Mechanisms that maintain and separate pea aphid host races

Dr. Grit Kunert

The pea aphid, Acyrthosiphon pisum (Harris), is actually a complex of distinct races that each is specialized on a native host plant of the legume family [Peccoud, J., Ollivier, A. et al. (2009) and Peccoud, J. and J. C. Simon (2010)]. Some aphid races are able to survive on several plant species, while others only survive on just one or a few plant species. However, all pea aphid host races can develop on the universal host plant Vicia faba. This ecological specialization can be considered as one of the first steps towards sympatric speciation since the host fidelity of races leads to assortative mating which reduces gene flow between host-races. In our group we enter into the questions why some aphid races are able to feed on a certain legume plant whilst the same plant is unsuitable for another aphid race. What makes certain legume plants resistant to some aphid races? And what might aphid races force to feed on a certain legume plant?

Cooperation partners: Jean-Christophe Simon, INRA, Université Rennes, France; Alexandra Furch, FSU Jena, Department of Plant Physiology, Plant Vascular Biology Research Group

Characterizing feeding behaviour of Acyrthosiphon pisum clones on host and non-host plant species by the electrical penetration graph (EPG) technique

Alexander Schwarzkopf

Our study aims to localize plant factors which influence host fidelity and hence host race formation in A. pisum. We conducted a broad comparative study on several A. pisum clones collected from different legume host plants in France and the United Kingdom. Firstly, we characterized the performance of nine A. pisum clones on six legume plant species, and showed different degrees of specialization to potential host plant species. Secondly, we selected six aphid clones and monitored their feeding behavior on four plant species by the Electrical Penetration Graph (EPG) technique. With the differences in the feeding behavior we try to explain the different degrees of host plant specialization.

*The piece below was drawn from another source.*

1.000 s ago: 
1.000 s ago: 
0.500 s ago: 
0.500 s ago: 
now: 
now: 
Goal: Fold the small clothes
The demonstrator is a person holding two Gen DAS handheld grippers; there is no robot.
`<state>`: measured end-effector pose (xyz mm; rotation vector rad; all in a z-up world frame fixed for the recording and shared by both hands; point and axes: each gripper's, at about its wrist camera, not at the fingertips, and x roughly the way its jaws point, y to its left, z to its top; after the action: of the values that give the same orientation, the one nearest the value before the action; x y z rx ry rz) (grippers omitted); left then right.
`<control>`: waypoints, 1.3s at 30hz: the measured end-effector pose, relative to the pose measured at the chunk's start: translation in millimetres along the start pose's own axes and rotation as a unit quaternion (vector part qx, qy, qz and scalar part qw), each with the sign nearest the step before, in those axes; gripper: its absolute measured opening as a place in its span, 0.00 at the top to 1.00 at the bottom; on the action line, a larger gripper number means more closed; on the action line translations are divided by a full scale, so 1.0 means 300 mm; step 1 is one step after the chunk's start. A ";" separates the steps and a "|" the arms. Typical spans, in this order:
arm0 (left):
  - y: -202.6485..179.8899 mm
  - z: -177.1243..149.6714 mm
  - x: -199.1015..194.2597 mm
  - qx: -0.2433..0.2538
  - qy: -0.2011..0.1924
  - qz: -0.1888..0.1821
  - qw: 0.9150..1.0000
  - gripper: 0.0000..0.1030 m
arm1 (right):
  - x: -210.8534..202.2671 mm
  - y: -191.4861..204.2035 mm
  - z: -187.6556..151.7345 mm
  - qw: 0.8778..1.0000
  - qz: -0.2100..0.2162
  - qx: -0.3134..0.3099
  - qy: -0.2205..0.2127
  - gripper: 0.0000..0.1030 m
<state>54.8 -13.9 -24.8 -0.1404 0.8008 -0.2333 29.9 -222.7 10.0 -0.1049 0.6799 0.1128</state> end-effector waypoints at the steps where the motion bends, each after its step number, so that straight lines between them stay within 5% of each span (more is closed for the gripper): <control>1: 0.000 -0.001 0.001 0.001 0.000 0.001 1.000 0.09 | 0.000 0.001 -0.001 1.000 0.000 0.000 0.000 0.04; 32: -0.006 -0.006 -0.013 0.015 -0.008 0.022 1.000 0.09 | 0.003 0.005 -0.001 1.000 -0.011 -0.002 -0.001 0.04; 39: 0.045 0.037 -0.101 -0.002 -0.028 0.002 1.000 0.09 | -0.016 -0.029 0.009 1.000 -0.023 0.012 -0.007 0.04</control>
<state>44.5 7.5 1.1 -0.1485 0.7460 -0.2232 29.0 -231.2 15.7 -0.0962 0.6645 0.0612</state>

Additionally, we localize plant factors influencing aphid feeding behavior in different plant tissues.

Legume chemistry and the specificity of pea aphid races

Carlos Fernando Sánchez Arcos

Each pea aphid host races is specialized on a native host plant of the legume family. The role of the host plant chemistry for this adaptation has not been studied in depth, so the main objective of this project will be the isolation, purification, identification, and evaluation of chemical compounds from Pisum sativum, Vicia faba, Medicago sativa and Trifolium pratense involved in aphid – host plant specialization.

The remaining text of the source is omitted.